▶ **What is required**: Your answer is to be every line of the material that includes the string "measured".

▶ **Data**:
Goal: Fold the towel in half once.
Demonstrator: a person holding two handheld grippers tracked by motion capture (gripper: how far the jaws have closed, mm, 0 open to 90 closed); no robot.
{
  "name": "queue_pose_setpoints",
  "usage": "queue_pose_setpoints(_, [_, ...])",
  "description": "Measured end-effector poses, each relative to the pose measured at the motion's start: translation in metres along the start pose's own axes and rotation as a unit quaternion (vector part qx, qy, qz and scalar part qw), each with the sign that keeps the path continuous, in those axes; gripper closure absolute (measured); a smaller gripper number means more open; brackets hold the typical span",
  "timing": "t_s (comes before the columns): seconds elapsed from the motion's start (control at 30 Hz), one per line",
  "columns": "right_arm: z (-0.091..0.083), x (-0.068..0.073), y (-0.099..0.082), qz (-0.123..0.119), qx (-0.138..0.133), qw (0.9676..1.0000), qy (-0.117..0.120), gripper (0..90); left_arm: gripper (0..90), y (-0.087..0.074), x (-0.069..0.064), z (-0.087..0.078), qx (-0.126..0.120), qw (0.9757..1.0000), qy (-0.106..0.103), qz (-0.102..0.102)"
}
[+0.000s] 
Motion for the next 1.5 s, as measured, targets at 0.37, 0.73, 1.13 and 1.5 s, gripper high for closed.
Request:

▶ **Exercise output**:
  "description": "Measured end-effector poses, each relative to the pose measured at the motion's start: translation in metres along the start pose's own axes and rotation as a unit quaternion (vector part qx, qy, qz and scalar part qw), each with the sign that keeps the path continuous, in those axes; gripper closure absolute (measured); a smaller gripper number means more open; brackets hold the typical span",
Motion for the next 1.5 s, as measured, targets at 0.37, 0.73, 1.13 and 1.5 s, gripper high for closed.

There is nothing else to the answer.